Return exactly the span of lines in the following data that opens with the line containing "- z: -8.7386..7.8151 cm" and closes with the line containing "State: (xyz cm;". Include nothing else.

*** Supplied information Section Begins ***

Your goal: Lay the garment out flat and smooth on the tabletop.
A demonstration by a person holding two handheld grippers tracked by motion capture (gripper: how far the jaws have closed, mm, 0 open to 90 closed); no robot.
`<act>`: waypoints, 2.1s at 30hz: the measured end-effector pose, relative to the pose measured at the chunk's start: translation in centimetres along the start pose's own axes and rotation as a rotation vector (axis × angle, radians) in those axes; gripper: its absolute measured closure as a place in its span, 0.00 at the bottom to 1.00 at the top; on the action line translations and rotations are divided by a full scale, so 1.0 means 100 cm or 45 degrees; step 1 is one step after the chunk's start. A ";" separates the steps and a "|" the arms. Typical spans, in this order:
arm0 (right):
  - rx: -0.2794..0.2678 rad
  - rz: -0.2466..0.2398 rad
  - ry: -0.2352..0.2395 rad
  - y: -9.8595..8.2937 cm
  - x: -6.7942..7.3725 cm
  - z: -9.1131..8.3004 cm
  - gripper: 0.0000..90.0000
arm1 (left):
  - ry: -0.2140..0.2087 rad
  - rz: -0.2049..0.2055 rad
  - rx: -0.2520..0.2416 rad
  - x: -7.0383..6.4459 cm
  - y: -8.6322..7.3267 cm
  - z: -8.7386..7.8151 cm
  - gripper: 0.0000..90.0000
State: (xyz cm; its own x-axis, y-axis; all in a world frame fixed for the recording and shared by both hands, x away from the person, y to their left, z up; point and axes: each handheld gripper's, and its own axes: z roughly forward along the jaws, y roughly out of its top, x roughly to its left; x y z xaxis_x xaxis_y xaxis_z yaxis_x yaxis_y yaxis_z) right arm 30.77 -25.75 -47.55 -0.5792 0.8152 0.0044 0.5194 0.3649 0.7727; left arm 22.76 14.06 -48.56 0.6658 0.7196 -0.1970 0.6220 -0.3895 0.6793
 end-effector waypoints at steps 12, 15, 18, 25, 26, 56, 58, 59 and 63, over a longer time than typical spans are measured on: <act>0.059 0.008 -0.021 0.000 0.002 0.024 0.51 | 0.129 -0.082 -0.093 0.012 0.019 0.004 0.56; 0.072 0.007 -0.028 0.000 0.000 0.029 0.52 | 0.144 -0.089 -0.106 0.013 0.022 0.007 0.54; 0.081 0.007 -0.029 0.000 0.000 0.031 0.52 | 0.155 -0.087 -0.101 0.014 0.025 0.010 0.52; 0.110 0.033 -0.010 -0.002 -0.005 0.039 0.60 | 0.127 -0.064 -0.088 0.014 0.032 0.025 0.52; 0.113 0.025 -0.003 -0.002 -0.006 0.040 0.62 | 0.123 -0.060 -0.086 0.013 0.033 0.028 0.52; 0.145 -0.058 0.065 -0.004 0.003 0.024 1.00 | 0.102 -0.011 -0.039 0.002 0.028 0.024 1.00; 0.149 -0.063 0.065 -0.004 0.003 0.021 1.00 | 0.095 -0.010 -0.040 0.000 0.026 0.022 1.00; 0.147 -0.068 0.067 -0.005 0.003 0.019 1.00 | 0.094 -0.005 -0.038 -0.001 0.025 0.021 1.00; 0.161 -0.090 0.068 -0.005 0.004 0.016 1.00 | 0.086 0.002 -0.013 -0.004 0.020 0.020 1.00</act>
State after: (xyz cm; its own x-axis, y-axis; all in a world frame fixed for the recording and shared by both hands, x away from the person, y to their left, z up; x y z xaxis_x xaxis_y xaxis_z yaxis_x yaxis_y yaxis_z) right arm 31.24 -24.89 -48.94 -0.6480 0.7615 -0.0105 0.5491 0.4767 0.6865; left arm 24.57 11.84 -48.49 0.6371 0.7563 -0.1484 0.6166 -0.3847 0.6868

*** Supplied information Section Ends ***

Answer box:
  - z: -8.7386..7.8151 cm
  - gripper: 0.0000..90.0000
State: (xyz cm; its own x-axis, y-axis; all in a world frame fixed for the recording and shared by both hands, x away from the person, y to their left, z up; point and axes: each handheld gripper's, and its own axes: z roughly forward along the jaws, y roughly out of its top, x roughly to its left; x y z xaxis_x xaxis_y xaxis_z yaxis_x yaxis_y yaxis_z) right arm 30.77 -25.75 -47.55 -0.5792 0.8152 0.0044 0.5194 0.3649 0.7727; left arm 22.76 14.06 -48.56 0.6658 0.7196 -0.1970 0.6220 -0.3895 0.6793

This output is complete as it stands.